Work instruction :: In the entries below, find the line with "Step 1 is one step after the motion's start" and print exactly every line from there up to and including the line with "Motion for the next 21", with no other lines.

Records excerpted from a collection
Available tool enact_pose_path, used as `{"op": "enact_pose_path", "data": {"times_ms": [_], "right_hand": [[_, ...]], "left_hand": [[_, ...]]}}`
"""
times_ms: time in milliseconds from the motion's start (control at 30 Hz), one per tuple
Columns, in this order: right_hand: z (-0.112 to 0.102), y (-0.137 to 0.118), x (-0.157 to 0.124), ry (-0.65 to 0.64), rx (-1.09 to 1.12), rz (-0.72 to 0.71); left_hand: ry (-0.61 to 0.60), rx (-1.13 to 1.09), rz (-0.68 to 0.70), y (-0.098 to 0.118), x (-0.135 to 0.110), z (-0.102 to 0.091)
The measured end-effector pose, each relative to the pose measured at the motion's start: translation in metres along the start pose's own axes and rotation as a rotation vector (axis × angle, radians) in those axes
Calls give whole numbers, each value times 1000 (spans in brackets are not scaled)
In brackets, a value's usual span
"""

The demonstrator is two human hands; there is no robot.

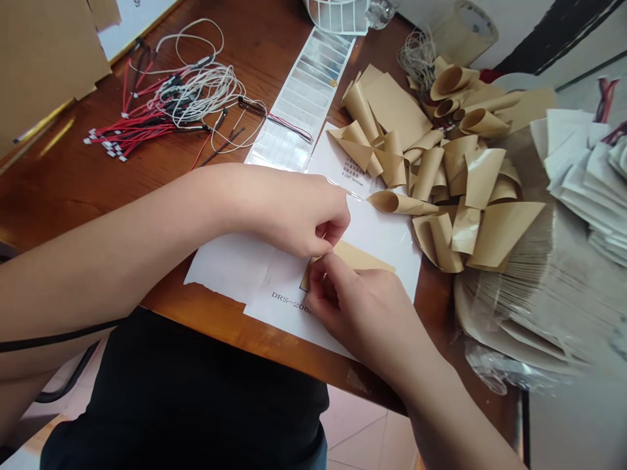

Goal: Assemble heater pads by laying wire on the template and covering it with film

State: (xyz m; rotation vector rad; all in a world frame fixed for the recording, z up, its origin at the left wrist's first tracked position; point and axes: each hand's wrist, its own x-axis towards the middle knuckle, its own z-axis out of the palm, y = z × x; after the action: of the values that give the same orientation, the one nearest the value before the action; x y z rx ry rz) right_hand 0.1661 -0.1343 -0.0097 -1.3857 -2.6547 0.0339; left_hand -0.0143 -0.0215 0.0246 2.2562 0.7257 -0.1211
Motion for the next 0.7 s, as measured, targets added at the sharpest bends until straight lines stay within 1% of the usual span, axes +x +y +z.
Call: {"op": "enact_pose_path", "data": {"times_ms": [100, 233, 300, 367, 433, 500, 600, 700], "right_hand": [[-3, 3, 0, -43, 63, 14], [-16, 9, 2, -86, 215, 51], [-24, 14, 3, -66, 265, 86], [-29, 20, 5, 5, 256, 148], [-30, 24, 7, 82, 230, 209], [-27, 25, 8, 123, 221, 249], [-23, 25, 9, 95, 243, 283], [-21, 24, 9, 48, 266, 308]], "left_hand": [[3, -6, 0, 0, 0, 0], [-33, 15, -19, 0, -2, 2], [-73, 32, -39, 3, -4, 4], [-104, 68, -77, 8, -6, 6], [-117, 123, -119, 15, -9, 8], [-128, 170, -148, 22, -11, 10], [-121, 205, -160, 28, -12, 12], [-113, 232, -155, 29, -11, 13]]}}
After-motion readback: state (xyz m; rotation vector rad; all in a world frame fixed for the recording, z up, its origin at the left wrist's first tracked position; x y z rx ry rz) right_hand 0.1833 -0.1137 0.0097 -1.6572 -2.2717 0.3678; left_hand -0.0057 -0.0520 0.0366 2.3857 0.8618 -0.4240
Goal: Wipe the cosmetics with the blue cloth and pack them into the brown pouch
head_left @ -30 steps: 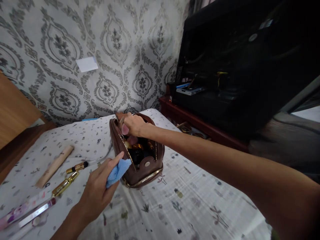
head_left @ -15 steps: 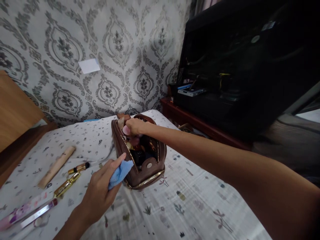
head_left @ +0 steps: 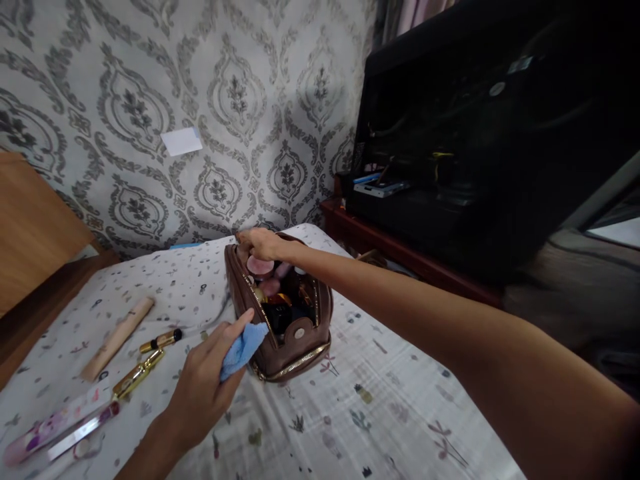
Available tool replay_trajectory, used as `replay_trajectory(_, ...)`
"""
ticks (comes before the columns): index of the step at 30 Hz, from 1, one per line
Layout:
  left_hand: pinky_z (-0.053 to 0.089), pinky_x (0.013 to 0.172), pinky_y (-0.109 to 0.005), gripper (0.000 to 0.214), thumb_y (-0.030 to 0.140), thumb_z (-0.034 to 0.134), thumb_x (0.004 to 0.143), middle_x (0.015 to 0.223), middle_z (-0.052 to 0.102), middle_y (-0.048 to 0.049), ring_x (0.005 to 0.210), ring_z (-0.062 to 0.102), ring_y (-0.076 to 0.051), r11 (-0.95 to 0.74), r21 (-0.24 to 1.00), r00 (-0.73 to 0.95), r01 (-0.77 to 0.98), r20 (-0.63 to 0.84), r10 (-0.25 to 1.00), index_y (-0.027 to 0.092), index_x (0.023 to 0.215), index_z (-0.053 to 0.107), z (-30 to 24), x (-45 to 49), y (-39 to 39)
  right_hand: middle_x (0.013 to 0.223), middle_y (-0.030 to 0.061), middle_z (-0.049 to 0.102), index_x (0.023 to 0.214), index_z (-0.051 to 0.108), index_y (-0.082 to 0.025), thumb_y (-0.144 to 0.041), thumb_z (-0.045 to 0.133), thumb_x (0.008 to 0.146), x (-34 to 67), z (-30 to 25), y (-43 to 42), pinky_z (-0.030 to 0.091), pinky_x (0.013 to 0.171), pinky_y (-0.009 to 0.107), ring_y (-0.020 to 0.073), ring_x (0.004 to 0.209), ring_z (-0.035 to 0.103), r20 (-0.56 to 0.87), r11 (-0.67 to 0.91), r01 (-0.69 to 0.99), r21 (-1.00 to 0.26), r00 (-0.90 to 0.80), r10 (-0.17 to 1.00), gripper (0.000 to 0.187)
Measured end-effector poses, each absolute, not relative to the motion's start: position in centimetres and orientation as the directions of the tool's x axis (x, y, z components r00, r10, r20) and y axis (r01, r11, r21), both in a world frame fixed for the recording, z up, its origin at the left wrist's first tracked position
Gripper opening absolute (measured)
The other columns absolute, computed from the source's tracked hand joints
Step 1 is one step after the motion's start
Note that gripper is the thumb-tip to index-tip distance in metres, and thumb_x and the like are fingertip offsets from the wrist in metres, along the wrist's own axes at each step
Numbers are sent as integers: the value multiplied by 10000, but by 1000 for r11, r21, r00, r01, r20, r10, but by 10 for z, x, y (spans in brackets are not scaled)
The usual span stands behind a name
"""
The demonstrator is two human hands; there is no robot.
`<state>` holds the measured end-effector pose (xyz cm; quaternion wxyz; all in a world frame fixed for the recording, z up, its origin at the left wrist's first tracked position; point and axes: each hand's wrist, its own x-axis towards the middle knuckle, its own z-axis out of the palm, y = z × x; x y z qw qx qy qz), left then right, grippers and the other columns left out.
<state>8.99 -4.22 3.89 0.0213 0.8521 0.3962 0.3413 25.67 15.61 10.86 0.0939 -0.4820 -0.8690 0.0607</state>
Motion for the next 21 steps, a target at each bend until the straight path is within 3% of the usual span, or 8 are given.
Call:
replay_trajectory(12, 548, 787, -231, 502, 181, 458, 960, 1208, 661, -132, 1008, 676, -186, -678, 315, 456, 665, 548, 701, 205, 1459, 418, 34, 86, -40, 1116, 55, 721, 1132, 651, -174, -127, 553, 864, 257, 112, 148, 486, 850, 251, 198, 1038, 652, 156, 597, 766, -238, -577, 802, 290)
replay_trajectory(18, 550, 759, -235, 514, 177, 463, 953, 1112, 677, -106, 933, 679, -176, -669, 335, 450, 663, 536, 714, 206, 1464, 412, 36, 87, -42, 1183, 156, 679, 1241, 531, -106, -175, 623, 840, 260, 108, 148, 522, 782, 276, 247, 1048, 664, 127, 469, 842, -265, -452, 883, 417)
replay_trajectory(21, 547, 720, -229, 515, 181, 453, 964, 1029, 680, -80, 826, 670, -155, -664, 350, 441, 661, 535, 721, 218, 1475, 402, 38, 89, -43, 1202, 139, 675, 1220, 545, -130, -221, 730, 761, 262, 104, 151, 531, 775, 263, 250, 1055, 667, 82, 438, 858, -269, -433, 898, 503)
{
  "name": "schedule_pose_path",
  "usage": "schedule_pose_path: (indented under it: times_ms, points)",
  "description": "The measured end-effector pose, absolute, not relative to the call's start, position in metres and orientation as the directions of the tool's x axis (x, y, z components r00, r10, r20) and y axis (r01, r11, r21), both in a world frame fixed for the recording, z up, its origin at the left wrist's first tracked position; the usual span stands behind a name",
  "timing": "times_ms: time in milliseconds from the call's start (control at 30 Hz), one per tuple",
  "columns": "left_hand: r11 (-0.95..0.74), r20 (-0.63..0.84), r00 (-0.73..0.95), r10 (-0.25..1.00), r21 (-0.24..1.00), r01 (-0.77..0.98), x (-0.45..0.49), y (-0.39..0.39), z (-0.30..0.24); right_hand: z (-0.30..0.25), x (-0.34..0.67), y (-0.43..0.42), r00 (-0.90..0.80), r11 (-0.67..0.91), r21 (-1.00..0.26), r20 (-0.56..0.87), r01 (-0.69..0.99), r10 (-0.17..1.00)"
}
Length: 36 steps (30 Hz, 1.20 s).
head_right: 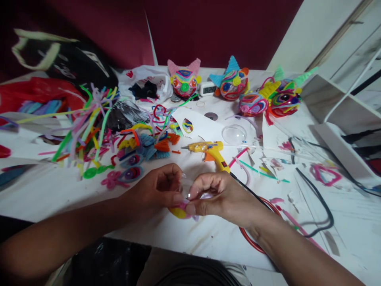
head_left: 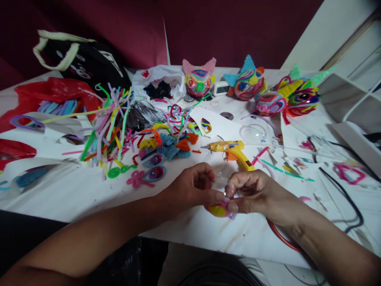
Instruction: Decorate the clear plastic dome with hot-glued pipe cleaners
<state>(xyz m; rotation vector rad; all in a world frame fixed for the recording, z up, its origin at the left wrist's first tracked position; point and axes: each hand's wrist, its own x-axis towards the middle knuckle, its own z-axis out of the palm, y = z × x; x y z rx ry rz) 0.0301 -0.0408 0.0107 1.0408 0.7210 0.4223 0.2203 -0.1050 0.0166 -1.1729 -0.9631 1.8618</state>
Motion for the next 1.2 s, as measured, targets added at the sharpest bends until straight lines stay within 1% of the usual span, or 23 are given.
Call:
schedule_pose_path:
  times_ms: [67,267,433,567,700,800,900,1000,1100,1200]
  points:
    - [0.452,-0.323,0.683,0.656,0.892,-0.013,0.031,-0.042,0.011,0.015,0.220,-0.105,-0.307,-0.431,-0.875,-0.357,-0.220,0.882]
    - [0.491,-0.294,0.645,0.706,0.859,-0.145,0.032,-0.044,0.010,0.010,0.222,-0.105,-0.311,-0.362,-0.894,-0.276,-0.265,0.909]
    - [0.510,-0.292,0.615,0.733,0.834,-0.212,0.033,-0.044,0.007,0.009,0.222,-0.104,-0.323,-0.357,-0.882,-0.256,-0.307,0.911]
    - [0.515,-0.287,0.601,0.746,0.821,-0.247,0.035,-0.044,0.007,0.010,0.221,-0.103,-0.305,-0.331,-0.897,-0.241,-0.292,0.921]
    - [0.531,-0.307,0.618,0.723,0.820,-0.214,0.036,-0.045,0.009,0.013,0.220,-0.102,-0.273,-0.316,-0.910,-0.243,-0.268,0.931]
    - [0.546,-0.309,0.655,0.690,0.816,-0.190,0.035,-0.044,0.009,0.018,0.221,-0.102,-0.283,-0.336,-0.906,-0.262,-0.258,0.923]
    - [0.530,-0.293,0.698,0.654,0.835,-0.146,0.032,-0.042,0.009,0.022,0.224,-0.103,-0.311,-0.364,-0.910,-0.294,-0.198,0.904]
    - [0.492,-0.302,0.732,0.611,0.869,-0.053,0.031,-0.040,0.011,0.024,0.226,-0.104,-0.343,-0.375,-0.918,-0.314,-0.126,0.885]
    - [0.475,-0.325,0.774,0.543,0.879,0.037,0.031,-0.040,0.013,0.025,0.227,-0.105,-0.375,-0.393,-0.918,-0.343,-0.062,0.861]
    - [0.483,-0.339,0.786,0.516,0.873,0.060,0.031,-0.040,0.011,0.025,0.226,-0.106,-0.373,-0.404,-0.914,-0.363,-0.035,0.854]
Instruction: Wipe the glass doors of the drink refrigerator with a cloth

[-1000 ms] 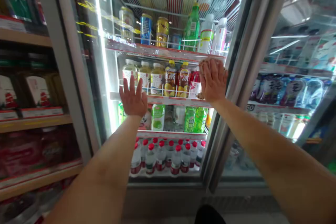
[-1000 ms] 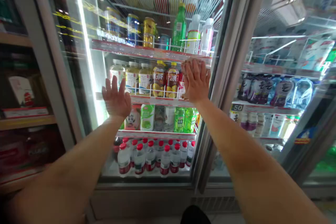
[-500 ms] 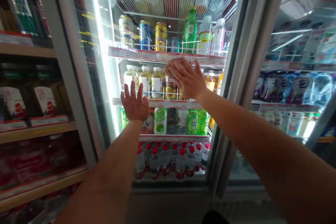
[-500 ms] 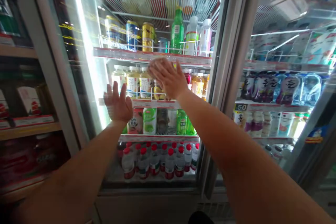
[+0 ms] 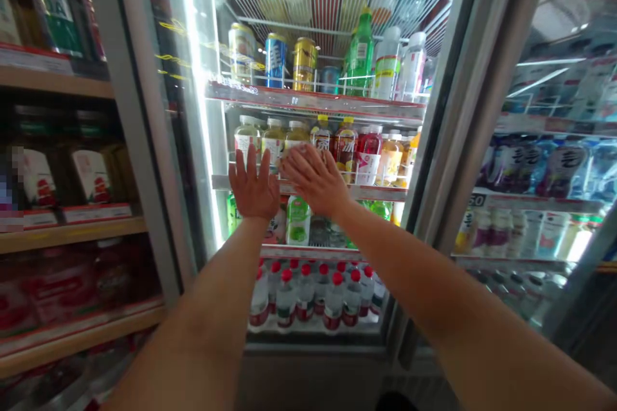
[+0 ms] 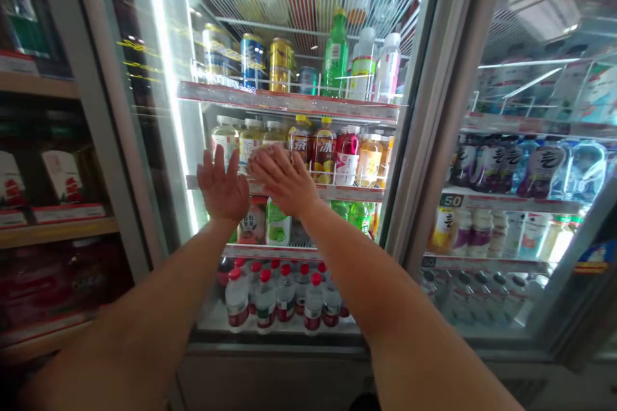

Result ::
Step 1 is one step after the motion's start
Note that gripper is the thumb-tip to index-tip distance in metres, and thumb_x and the like are fingertip offsets from the wrist in metres, along the wrist's own axes at each step
Numbers are sent as integers: the value multiplied by 10000, but by 1000 for r11, r21, r00, r01, r20, r10, but by 10 for z, x, y (spans in brackets are not scaled)
The usual span stands behind a name
"""
The demonstrator is two human hands; there is no robot.
`<state>` holds the measured end-effector pose (xyz cm; quaternion wxyz; all in a world frame fixed for the recording, z up, its origin at the left wrist's first tracked position; point and axes: each hand's wrist, its own x-axis towards the middle knuckle, its own z-axis out of the palm, y = z × x; x y z qw qx qy qz), left then right, grippers and the other columns left out.
<state>8.99 -4.22 3.89 0.0213 0.8521 0.3962 0.3413 25.67 15.61 10.86 0.0939 -0.4820 -0.8690 0.0607</state>
Motion for the next 21 steps, a target at each bend until the straight path is within 3% of the usual span, or 8 are given.

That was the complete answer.